インヴァースの輪舞曲
「すっごぉーい!」
程なくして帰還したロックマンとマックをぴょこぴょこと跳ねながら迎えたのはツツイである。
「お相手さん抜けちゃったよー!」
「そうか。それは残念」
にこやかに応えるロックマンをじっと見つめるのはコウだった。はしゃぐツツイにどう言葉を投げかけて引き戻そうか思案しているでもなく視線の先にはその人ただ一人だけ。
「、!」
気付いたロックマンがゆっくりと振り向いた。
そして笑いかけるのだ。
「怖かったかい?」
──ぎくりと。
「コウってば臆病さんだねー!」
「ち、違いますって。お前も変なことっ」
慌てふためくコウにロックマンはくすくすと。
「そう気にすることはないさ。
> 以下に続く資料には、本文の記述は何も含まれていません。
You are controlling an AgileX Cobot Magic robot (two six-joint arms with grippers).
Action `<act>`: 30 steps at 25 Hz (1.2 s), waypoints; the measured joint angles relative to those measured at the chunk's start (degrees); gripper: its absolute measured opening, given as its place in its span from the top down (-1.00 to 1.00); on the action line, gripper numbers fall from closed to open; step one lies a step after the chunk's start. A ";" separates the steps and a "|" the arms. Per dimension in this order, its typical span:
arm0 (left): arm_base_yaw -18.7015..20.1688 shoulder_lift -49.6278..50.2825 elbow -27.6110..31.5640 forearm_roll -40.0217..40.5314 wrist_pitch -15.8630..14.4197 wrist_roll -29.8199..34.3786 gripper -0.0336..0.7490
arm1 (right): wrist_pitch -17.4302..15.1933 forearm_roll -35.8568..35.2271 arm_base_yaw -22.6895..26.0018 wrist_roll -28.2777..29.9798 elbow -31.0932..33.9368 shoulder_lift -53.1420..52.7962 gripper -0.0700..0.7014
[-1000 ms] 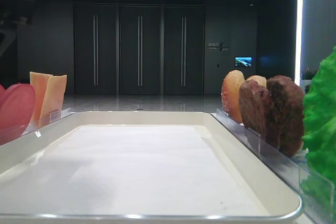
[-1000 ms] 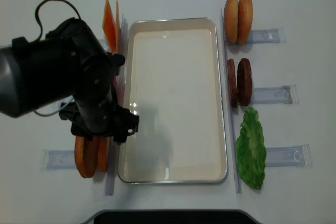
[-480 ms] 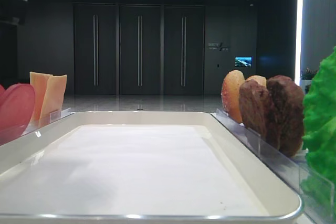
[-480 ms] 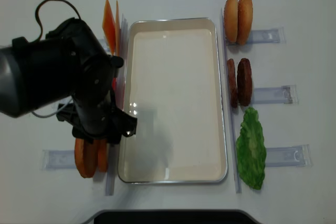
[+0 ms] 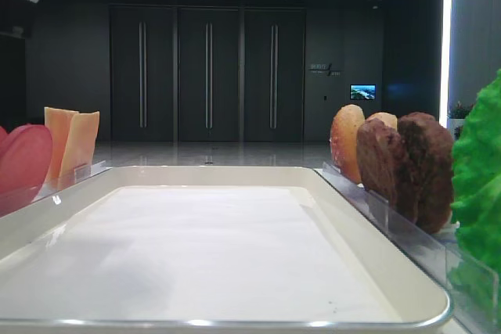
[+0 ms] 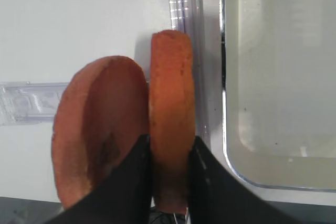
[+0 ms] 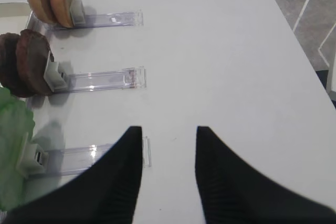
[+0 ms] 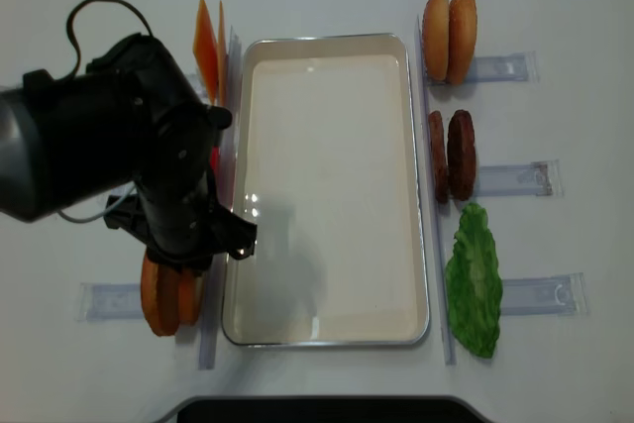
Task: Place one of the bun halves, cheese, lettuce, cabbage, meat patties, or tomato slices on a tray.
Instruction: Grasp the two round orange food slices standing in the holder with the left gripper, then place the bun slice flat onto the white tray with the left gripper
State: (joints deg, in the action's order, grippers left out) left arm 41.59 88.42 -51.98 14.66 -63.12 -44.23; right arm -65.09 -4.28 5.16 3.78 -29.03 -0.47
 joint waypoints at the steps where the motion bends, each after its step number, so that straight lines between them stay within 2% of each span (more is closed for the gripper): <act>1: 0.00 0.00 0.00 0.00 0.00 0.00 0.56 | 0.00 0.00 0.00 0.00 0.00 0.00 0.19; 4: 0.00 0.00 -0.20 -0.46 -0.66 0.47 0.56 | 0.00 0.00 0.00 0.00 0.00 0.00 0.19; 12: 0.00 0.00 -7.43 -3.25 -6.40 3.97 0.56 | 0.00 0.00 0.00 0.00 0.00 0.00 0.19; 18: 0.00 0.00 -13.18 -4.78 -6.34 6.31 0.56 | 0.00 0.00 0.00 0.00 0.00 0.00 0.19; 26: 0.00 -2.60 -13.80 -5.76 -6.33 9.99 0.56 | 0.00 0.00 0.00 0.00 0.00 0.00 0.19; 30: 0.00 -7.45 -13.62 -8.57 -2.29 12.87 0.56 | 0.00 0.00 0.00 0.00 0.00 0.00 0.19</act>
State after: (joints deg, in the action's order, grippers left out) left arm 41.59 80.97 -65.60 6.09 -65.41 -31.35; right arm -65.09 -4.28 5.16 3.78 -29.03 -0.47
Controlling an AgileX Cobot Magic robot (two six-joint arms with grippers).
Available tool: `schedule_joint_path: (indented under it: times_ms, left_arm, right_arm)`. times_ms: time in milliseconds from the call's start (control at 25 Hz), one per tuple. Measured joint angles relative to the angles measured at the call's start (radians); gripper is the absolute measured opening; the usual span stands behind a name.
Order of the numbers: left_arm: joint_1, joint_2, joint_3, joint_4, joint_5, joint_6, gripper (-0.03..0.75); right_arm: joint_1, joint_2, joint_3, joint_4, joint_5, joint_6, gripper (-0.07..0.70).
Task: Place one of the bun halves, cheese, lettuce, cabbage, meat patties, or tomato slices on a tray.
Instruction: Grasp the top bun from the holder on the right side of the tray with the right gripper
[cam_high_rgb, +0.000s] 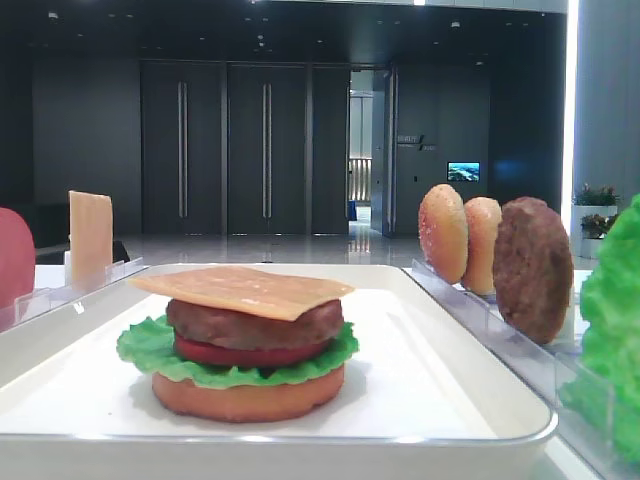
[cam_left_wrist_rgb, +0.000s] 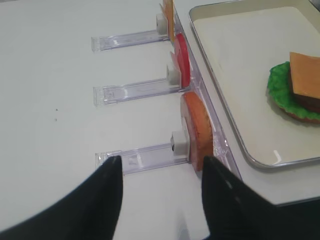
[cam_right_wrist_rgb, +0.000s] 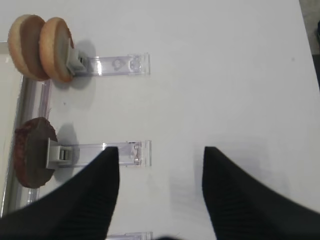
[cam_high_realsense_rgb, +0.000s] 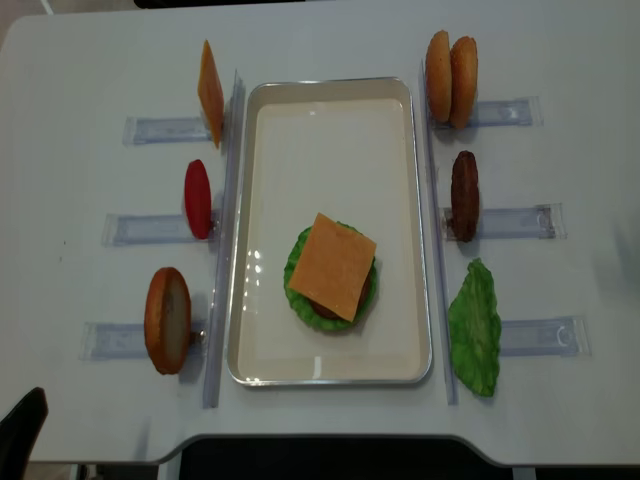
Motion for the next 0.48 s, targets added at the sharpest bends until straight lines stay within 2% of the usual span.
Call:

元は一般市民たる彼らと一戦を交えるにあたって俺も年甲斐もなく躍起になってしまったからな」
「いや何歳だよ」
いつもの調子で言葉を返すロックマンを突っ込む声に緊張で張り詰めていたその場の空気が和らいでいく。次は僕が私がと盛り上がりさえ見せる中ルーティはモニターの画面を見上げた。
世界戦闘力……二千万、って……
「さすが、ぼくの見込んだ隊長だな!」
ジュニアはさも自分の事であるかのようにロックマンの前で腰に手を置いて胸を張る。
「ご期待に添えたようで幸甚です」
ロックマンも戯けた調子で。
と。その時である。
「んぉ?」
無機質な着信音が鳴り響いたのは。